Довольно, черт побери, подумал он. Однажды Кэтти сказала ему, что никогда не стоит никого умолять сделать что-то. Тогда зачем он умолял ее вернуться? Никогда больше он не станет этого делать. Никогда.
А если он просто вбил себе в голову, что все еще любит ее? Возможно, он цепляется за что-то существующее лишь в воображении, а неумирающая любовь к Кэтти — лишь романтическая фантазия.
Словно клятву, он продолжает твердить слова, произнесенные им в день свадьбы. «Лишь смерть разлучит нас». Смерть действительно разлучила их, но совсем не так, как рисовалось на церемонии бракосочетания.
Неужели это правда? Неужели, увидев Кэтти, он поймет, что тесные узы, некогда связывающие их, распались сами собой?

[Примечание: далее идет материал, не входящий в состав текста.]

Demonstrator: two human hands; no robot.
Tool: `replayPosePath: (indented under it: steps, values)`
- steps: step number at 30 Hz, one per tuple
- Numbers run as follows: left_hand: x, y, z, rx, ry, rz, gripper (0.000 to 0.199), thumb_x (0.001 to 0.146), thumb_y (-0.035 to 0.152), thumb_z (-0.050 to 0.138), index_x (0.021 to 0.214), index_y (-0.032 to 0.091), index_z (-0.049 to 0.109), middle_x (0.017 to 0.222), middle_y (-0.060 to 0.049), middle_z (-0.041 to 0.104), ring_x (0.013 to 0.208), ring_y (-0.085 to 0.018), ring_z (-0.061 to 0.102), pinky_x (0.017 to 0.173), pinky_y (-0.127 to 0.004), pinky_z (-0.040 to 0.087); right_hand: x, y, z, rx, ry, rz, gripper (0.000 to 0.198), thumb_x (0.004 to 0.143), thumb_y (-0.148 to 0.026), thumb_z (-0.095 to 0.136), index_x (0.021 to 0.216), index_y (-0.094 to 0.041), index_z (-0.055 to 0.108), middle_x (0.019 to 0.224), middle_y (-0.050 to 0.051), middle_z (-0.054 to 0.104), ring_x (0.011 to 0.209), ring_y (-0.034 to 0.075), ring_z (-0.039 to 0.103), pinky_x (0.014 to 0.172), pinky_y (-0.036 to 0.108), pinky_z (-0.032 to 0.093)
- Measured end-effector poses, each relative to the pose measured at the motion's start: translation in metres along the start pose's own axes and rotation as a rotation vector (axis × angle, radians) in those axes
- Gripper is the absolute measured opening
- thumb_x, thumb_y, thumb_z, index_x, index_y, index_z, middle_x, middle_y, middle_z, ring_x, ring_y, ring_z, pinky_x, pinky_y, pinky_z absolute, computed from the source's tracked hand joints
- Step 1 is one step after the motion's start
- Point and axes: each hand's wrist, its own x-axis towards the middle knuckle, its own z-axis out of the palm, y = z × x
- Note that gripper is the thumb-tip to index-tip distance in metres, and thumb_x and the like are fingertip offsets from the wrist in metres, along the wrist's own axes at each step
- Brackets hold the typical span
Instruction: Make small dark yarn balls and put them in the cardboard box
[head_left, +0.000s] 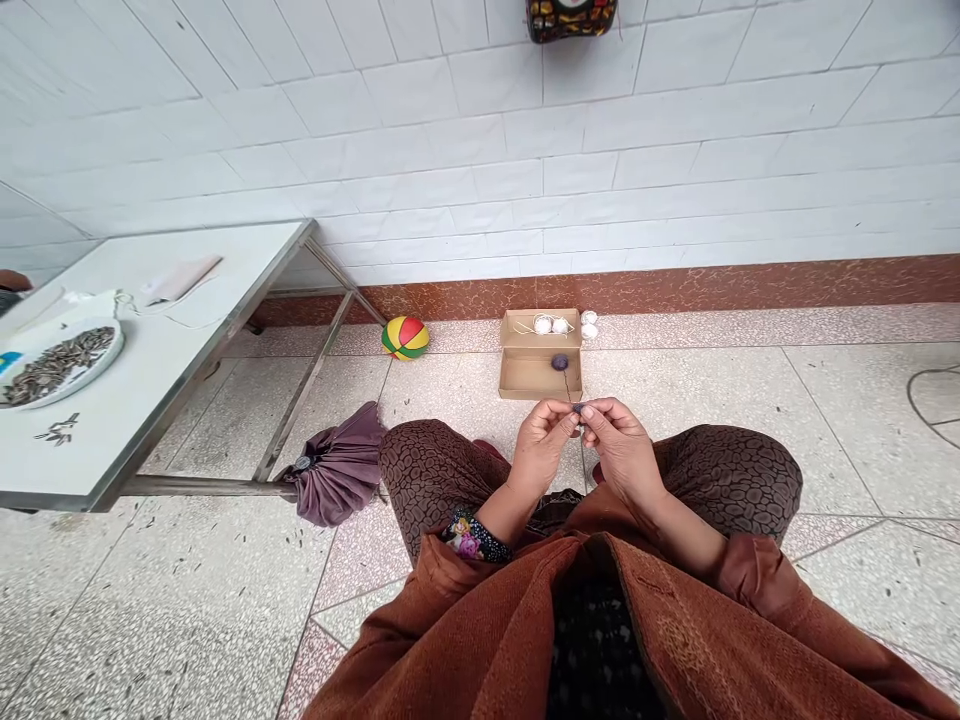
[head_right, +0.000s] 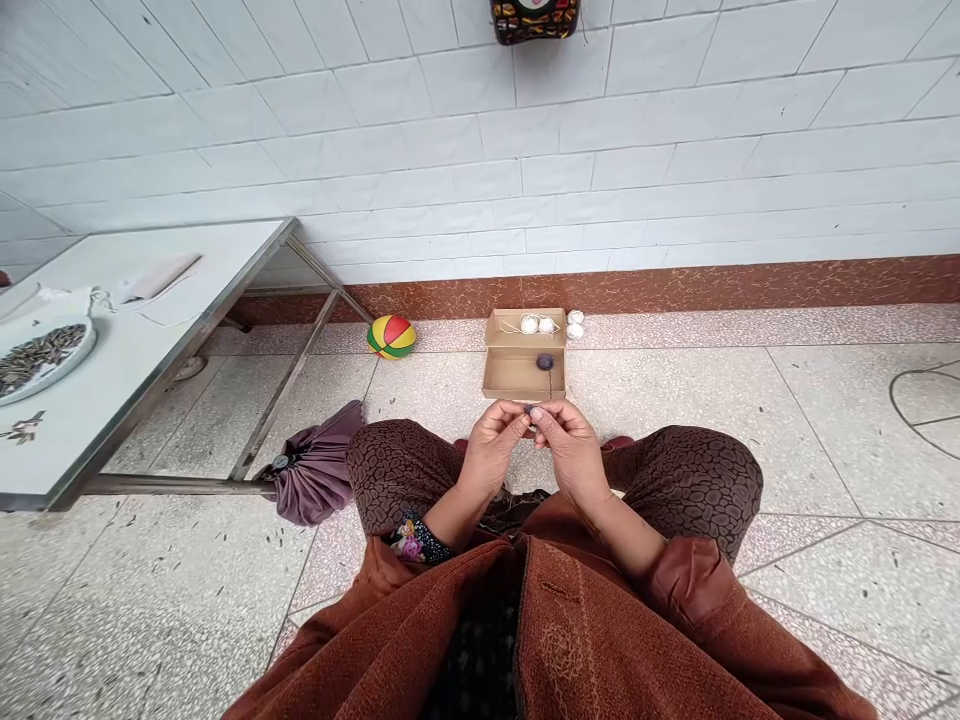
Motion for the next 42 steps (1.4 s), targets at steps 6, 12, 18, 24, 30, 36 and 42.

Он не находил ответов на свои вопросы. Он чувствовал только, что ему смертельно надоело быть получеловеком, опустошенным, лишенным радостей здоровой человеческой жизни. Он устал чувствовать себя загнанным в угол и глубоко несчастным. Скоро он надоест всем своим друзьям, а женщины вроде Жаклин станут смотреть на него как на чудаковатого стареющего холостяка, от которого лучше держаться подальше.
Раздался сигнал таймера плиты. Рей положил пиццу на тарелку и сел за стол. Он принялся за еду, но ему казалось, что вместо сыра и грибов он жует картон. Смятение в душе росло.
Он должен поехать и увидеться с Кэтти, он скажет ей — либо она возвращается и будет, как прежде, его женой, либо он подает на развод. Пусть скажет прямо: да или нет.
Бессмысленно умолять ее вернуться, к тому же очередной отказ причинит ему новые страдания. Еще не зарубцевались в душе раны, которые Кэтти нанесла ему в апреле. Хватит быть зомби.
Он предложит ей сделать честный выбор: супружество или развод. И тогда станет ясно, как ему жить дальше. Вполне возможно, что она готова к разводу, факт остается фактом: за целый год Кэтти не сделала ни одной попытки связаться с ним. Ни телефонных звонков, ни писем, даже открытки к Рождеству не прислала.
Развод. Рей мысленно повторил это ненавистное ему слово. Но разве может он надеяться, что после стольких отказов Кэтти бросится в его объятия, как только увидит его? Вполне возможно, она просто захлопнет перед ним дверь.
Если она снова — уже в третий раз — отвергнет его, Рею придется научиться жить без Кэтти. Самым острым из скальпелей он отсечет ее от себя, вырвет из своей души, а потом будет долго и тяжело выздоравливать, перестраивать жизнь. Рискнет жениться вновь и завести детей.
Но прежде чем окончательно расстаться, он должен с ней увидеться.
Пицца незаметно исчезла. Рей налил себе пива, взял последний номер медицинского журнала и отправился наверх.
В ту ночь он впервые за многие месяцы спал спокойно, а утром решимость действовать еще больше окрепла в нем. Он будет жить полноценной жизнью, с Кэтти или без нее. И чем скорее он увидится с ней, тем лучше. Однако прежде чем ломиться в ее дверь, не мешает узнать, не уехала ли она куда-нибудь на лето. Поэтому днем он позвонил в Сидней Монике Верт, своей теще.
— Говорит Рей. Как вы, Моника?
— Я рада тебя слышать,— с неподдельной радостью сказала Моника. — Очень много работы, а так — все в порядке.
Моника работала судебным патологоанатомом и всегда была завалена работой. Теща часто бывала резка в общении, но зятя Моника любила и искренне расстроилась, когда Кэтти ушла от Рея.
— А как там Кэтти? — спросил он. — Мне необходимо с ней увидеться, но, пожалуйста, пока не говорите ей об этом.
— Гм... видишь ли... она еще в мае уехала из Сиднея,— замялась Моника.
Нашла другого мужчину? — пронеслось в голове у Рея, и решимость расстаться с Кэтти навсегда мгновенно улетучилась.
— Вы хотите сказать, что она переехала? — тупо спросил он.